Researchers at the Run Ze Laboratory for Gastrointestinal Microbiome Study at Sun Yat-sen University in Guangzhou, China, have discovered that the biphasic life cycle depends on regulation of protein homeostasis by caseinolytic protease–dependent proteolysis. In their paper published in the journal Molecular & Cellular Proteomics, Zhenhuang Ge and co-authors describe how this ClpP-dependent proteolysis directly or indirectly plays a regulatory role in cellular events in L. pneumophila.
Ge described the team’s previous results on the physiology and pathogenesis of the ClpP protease homologue in L. pneumophila: “We found that ClpP is required for the transmission traits and cell division (and) impairs the virulence of L. pneumophila and the optimal translocation of effector proteins.”
This study continued that research, investigating the profiles of global protein abundance during replicative-to-transmissive phase transitions. During the virulence phase, approximately 330 effector proteins are translocated into host cells, triggering direct manipulation of host cell signaling pathways. However, this translocation is not simultaneous, which hints at a temporal control mechanism for the effector proteins. Ge’s team found similar temporal control mechanisms in proteomic experiments where some proteins were synthesized only during the replicative phase and not the transmissive phase.
These controls have allowed L. pneumophila to adapt to face many environments, both natural and human-made. The bacteria colonize water from 0 C to 60 C and in the pH range of 5.5 to 9.2. It can be found in water systems such as showerheads and faucets and even windshield fluid tanks of vehicles.
“(L. pneumophila) do the right things at the right time to complete the biological cycle; otherwise the disruption will have devastating consequences,” Ge explained, comparing the bacteria’s pattern to a human’s daily habits. “In the alternation of day and night, we rest at night and work during the day to ensure a healthy and long-lasting life.”
The ClpP-dependent proteolysis study directly compared protein abundances during the replicative and transmissive phases. During the replicative phase, the proteins associated with ribosome, amino sugar, nucleotide sugar and biotin metabolism pathways were enriched most significantly. These are all pathways associated with replication and growth. In contrast, during the transmissive phase, flagellar assembly proteins, signal transduction proteins, and proteins associated with microbial metabolic pathways such as propanoate and ketone body metabolism were more enriched.
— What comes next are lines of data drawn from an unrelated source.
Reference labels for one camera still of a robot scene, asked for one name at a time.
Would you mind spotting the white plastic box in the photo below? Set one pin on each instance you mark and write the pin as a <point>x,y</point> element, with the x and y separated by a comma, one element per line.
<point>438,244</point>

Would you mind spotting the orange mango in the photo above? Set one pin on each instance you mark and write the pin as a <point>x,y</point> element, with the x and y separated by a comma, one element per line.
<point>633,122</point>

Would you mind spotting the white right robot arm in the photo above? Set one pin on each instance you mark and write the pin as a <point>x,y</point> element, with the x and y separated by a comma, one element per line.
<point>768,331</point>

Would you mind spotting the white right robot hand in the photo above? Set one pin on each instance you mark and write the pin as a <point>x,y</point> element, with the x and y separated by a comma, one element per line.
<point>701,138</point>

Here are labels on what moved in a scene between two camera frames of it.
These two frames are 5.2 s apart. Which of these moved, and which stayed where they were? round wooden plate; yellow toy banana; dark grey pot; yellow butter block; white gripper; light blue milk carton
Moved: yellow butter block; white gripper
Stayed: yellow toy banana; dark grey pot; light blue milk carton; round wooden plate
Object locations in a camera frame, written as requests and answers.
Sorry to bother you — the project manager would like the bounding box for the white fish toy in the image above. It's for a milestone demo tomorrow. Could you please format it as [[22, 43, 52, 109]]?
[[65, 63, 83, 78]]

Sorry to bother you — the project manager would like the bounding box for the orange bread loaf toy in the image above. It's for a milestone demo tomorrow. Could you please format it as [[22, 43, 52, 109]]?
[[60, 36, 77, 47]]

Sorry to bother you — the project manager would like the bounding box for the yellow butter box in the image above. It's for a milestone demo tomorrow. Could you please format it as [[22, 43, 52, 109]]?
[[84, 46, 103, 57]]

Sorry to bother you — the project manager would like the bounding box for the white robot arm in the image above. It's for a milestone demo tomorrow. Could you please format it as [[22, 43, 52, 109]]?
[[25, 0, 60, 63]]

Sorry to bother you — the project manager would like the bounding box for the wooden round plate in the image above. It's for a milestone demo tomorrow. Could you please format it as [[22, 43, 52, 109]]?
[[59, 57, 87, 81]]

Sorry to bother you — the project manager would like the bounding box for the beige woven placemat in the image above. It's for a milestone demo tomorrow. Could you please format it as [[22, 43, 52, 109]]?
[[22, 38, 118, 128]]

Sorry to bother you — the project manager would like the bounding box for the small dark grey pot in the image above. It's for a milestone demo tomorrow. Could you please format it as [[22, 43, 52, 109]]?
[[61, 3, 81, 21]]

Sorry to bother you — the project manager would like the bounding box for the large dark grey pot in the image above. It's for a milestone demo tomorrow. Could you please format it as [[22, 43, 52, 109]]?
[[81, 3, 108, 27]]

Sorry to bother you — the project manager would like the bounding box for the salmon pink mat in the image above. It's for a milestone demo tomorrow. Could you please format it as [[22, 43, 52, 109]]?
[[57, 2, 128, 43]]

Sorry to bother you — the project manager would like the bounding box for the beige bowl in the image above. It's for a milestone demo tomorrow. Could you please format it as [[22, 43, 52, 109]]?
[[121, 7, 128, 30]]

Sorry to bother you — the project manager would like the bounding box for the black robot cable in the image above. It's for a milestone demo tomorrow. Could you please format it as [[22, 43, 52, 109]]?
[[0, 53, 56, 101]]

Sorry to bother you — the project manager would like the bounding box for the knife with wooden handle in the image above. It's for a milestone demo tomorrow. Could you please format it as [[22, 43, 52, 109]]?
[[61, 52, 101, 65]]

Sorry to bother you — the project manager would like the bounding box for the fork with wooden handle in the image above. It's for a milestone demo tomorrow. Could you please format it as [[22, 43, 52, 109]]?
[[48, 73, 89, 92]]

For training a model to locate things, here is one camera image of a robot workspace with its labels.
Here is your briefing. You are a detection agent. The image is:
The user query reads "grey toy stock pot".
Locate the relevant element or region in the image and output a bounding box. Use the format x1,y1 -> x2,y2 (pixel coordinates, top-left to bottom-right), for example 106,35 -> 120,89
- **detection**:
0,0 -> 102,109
When L. pneumophila cells lacked ClpP, the metabolic pathways of both the replicative and transmissive phases were disordered. The signaling alarmone ppGpp is a trigger for L. pneumophila differentiation. The expression of SpoT, an enzyme that controls the accumulation of ppGpp in response to fatty acid depletion, almost completely restored the life cycle transition of L. pneumophila, but virulence never was recovered. This demonstrated that bacterial virulence requires ClpP regulation of the effector proteins and secretion system.
“The bacterial protease ClpP, an untapped antimicrobial drug target, and the fatty acid metabolism pathway would be suitable for targeting by antibacterial drugs,” Ge concluded.